Justizstreit mit Böhmermann: Rassismus oder Performance?
Das Landgericht Hamburg verhandelte über Erdoğans Unterlassungsklage gegen Böhmermanns Gedicht. Die Entscheidung wurde vertagt.
Böhmermann hatte das Gedicht Ende März in seiner Sendung „Neo Magazin Royale“ vorgetragen. Dort heißt es unter anderem, dass Erdoğan „Ziegen fickt“ und „Kinderpornos schaut“. Die schlimmsten Aussagen hatte das Landgericht Hamburg bereits im Mai per einstweiliger Verfügung verboten. Unbeanstandet blieben dagegen Passagen, die Erdoğans Umgang mit Minderheiten satirisch kritisieren. Nun verhandelte das Landgericht über Erdoğans Klage in der Hauptsache.
Böhmermanns Anwalt Christian Schertz griff das Gericht dabei scharf an. Es sei „absurd“, einzelne Sätze aus einer „Gesamtperformance“ herauszugreifen. „Bei einer künstlerischen Inszenierung auf einer Theaterbühne hätten Sie das nicht gewagt“, sagte Schertz zur Richterbank gewandt. In Böhmermanns Gedicht habe nicht die Beschimpfung im Vordergrund gestanden, sondern die Diskussion um die Meinungsfreiheit. „Das war ein juristisches Proseminar in satirischer Form“, so Schertz, „Böhmermann haut Erdoğan um die Ohren, wie die Meinungsfreiheit in Deutschland geschützt wird“, wo nur „sehr krasse“ Aussagen wie im vorgetragenen Schmähgedicht verboten seien.
Diese Diskussion um Meinungsfreiheit habe im Übrigen Erdoğan selbst ausgelöst, so Schertz, als er nach einer eher harmlosen NDR-Satiresendung den deutschen Botschafter in der Türkei einbestellte.

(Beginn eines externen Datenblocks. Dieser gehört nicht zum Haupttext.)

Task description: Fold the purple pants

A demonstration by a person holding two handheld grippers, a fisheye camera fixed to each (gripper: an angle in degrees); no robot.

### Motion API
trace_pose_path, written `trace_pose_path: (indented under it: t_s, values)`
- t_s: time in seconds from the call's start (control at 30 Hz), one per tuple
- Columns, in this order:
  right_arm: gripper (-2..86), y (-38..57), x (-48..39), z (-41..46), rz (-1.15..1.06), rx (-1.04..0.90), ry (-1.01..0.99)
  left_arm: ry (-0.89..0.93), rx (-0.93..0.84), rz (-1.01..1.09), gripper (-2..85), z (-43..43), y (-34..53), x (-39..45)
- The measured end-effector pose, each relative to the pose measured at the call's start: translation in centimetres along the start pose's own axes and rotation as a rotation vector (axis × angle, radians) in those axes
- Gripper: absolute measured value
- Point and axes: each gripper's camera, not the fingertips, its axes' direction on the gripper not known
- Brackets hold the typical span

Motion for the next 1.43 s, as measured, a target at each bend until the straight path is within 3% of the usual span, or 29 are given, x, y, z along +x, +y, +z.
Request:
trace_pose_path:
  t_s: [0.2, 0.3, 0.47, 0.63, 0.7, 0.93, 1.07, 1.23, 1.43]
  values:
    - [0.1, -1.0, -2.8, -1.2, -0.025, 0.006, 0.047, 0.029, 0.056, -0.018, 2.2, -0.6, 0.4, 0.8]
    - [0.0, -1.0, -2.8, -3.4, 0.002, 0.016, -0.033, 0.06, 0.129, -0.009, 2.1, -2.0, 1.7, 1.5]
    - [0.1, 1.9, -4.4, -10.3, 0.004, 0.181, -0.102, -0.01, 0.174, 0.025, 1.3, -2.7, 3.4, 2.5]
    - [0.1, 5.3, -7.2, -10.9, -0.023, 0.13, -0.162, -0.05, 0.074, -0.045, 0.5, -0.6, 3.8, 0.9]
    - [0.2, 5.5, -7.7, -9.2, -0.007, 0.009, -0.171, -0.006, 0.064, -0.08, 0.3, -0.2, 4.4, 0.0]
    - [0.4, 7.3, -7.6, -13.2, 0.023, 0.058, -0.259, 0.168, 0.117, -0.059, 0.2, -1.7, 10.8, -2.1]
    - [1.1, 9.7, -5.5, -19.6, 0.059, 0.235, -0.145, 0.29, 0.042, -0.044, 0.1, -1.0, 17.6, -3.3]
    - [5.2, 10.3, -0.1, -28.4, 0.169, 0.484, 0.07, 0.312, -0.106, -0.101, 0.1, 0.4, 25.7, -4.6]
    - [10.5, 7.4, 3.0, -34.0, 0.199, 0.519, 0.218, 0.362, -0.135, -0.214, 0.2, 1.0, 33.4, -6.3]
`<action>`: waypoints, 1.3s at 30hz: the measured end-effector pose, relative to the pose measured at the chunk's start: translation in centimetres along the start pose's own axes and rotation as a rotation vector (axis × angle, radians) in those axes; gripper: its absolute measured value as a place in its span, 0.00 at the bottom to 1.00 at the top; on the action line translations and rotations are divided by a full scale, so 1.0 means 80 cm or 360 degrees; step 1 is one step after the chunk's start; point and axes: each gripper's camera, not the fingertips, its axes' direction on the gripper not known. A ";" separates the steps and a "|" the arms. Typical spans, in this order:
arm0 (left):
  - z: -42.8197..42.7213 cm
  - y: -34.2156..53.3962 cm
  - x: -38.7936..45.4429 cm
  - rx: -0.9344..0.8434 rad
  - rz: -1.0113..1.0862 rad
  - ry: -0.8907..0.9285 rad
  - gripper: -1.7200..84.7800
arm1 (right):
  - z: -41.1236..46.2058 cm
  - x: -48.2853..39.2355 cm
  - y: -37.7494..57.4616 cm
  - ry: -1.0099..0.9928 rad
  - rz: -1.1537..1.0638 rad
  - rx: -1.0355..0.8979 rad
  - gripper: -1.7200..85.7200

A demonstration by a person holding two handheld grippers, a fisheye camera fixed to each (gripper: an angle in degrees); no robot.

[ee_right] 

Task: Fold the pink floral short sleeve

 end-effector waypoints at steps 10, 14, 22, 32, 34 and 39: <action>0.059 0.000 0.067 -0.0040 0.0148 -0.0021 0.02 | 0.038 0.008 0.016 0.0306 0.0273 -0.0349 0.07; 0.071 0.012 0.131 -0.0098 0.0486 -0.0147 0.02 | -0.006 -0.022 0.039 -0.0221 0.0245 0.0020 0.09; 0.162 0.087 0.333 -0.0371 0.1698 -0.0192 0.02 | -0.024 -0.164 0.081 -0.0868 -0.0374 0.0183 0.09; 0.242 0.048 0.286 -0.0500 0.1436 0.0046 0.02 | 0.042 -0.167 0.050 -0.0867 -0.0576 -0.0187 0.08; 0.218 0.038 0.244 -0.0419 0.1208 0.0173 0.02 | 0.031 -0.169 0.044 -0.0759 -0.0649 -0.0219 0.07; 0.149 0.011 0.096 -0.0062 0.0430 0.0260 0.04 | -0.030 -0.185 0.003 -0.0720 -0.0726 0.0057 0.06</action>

Als potenziell ebenfalls Betroffener habe Böhmermann das „Recht zum Gegenschlag“. Im Übrigen komme es bei einer Unterlassungsklage auch auf die aktuelle Lage in der Türkei an. „Wer Journalisten verhaftet und kritische Zeitungen schließt, hat die schärfstem Reaktionen ever verdient.“
Erdoğans Anwalt Michael von Sprenger wies dies zurück. Das Gedicht Böhmermanns habe die Menschenwürde des türkischen Präsidenten verletzt. „Wenn die Menschenwürde verletzt ist, ist keine Abwägung mehr möglich, auch nicht mit der Kunstfreiheit“, so von Sprenger. Erdoğan sei „als Prototyp des verlausten stinkenden Türken“ gezeigt worden, das sei schlicht rassistisch und sicher nicht nötig gewesen, um die Meinungsfreiheit zu erläutern. Erdoğans Anwalt räumte aber ein: „Dass es die Kurden nicht einfach haben in der Türkei, da ist Realität drin.“ Wenn es um ein Verbot politischer Satire gegangen wäre, hätte er das Mandat nicht übernommen.
Die Vorsitzende Richterin Simone Käfer ließ nicht erkennen, dass das Gericht von seiner Haltung im Mai abweichen will. Sie versprach aber eine gründliche Beratung. Das Urteil soll erst am 10. Februar verkündet werden. Im Fall einer erneuten Niederlage will Schertz mit Böhmermann durch die Instanzen gehen.